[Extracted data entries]
● ● ●

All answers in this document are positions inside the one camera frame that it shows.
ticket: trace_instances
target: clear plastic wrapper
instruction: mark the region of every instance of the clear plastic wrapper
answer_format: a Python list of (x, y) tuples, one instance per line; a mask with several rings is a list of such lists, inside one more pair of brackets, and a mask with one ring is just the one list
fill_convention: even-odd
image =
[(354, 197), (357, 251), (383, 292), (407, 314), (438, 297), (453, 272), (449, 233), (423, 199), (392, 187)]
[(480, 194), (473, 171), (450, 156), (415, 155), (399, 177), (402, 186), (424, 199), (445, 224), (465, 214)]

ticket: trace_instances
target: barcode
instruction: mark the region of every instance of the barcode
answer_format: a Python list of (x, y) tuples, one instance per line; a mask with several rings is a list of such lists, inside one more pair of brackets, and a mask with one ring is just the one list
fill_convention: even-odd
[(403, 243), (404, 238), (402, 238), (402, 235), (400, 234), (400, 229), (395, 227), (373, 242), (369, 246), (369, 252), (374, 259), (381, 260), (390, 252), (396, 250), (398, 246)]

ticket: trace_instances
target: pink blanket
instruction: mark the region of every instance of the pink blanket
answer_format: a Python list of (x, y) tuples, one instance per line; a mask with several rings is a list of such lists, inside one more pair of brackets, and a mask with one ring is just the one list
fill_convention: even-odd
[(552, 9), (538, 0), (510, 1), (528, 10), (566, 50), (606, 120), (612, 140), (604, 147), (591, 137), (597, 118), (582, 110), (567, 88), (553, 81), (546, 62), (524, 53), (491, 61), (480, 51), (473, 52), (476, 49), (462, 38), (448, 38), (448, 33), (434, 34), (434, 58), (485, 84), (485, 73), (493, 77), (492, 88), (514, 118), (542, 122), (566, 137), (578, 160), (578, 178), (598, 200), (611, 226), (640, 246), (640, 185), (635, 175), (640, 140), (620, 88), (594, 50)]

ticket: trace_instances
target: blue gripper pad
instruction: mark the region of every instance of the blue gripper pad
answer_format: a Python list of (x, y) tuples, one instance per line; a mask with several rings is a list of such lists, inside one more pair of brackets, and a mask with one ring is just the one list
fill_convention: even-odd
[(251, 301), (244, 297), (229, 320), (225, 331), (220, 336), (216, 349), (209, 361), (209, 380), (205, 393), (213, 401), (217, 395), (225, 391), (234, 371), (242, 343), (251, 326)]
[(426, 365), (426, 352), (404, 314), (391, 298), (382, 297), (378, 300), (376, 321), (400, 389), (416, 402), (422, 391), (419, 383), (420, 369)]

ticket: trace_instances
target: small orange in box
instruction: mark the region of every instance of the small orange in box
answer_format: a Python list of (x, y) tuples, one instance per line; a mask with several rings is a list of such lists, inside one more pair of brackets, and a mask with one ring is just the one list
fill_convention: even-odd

● ● ●

## Task brief:
Which lines above carry the string "gripper"? Copy those lines.

## Solution for this exercise:
target: blue gripper pad
instruction: mark the region of every instance of the blue gripper pad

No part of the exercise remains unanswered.